The answer should consist of each line from the data below that includes "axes".

-- Available data follows --

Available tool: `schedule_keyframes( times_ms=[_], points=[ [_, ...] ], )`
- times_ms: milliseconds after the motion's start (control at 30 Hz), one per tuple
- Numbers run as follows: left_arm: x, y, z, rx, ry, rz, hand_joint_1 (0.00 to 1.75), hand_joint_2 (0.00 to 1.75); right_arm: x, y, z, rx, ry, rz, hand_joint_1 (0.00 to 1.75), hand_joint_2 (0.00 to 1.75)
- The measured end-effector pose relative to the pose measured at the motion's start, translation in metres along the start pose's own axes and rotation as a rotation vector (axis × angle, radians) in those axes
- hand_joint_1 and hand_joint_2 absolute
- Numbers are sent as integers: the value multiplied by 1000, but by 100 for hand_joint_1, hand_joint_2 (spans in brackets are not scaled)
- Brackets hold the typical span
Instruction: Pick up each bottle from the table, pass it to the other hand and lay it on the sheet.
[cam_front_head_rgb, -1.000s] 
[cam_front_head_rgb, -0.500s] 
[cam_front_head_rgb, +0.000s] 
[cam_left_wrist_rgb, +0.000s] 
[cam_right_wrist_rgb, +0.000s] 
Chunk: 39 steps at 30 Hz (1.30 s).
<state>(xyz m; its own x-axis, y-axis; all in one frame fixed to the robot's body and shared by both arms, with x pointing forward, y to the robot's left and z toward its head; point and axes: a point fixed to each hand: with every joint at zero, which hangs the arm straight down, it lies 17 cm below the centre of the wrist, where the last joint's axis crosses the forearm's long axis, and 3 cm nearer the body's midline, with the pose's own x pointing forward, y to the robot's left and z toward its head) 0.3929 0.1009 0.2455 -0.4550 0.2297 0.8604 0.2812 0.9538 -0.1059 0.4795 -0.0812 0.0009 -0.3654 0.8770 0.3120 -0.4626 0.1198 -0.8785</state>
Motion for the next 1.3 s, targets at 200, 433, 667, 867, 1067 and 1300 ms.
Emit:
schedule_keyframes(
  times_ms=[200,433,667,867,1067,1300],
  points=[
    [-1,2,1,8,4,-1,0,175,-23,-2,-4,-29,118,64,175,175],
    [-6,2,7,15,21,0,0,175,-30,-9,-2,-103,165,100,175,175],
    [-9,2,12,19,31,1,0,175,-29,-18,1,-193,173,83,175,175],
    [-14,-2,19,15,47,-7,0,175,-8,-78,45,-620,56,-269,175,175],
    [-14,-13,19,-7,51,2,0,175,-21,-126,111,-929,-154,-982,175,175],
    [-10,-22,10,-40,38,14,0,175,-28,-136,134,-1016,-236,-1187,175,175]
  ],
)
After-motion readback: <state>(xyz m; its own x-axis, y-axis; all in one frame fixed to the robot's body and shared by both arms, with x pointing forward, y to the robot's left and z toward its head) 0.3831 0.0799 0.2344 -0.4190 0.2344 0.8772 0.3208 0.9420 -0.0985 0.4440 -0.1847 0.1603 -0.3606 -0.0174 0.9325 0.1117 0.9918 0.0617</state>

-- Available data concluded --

● **Result**
- The measured end-effector pose relative to the pose measured at the motion's start, translation in metres along the start pose's own axes and rotation as a rotation vector (axis × angle, radians) in those axes
<state>(xyz m; its own x-axis, y-axis; all in one frame fixed to the robot's body and shared by both arms, with x pointing forward, y to the robot's left and z toward its head; point and axes: a point fixed to each hand: with every joint at zero, which hangs the arm straight down, it lies 17 cm below the centre of the wrist, where the last joint's axis crosses the forearm's long axis, and 3 cm nearer the body's midline, with the pose's own x pointing forward, y to the robot's left and z toward its head) 0.3929 0.1009 0.2455 -0.4550 0.2297 0.8604 0.2812 0.9538 -0.1059 0.4795 -0.0812 0.0009 -0.3654 0.8770 0.3120 -0.4626 0.1198 -0.8785</state>

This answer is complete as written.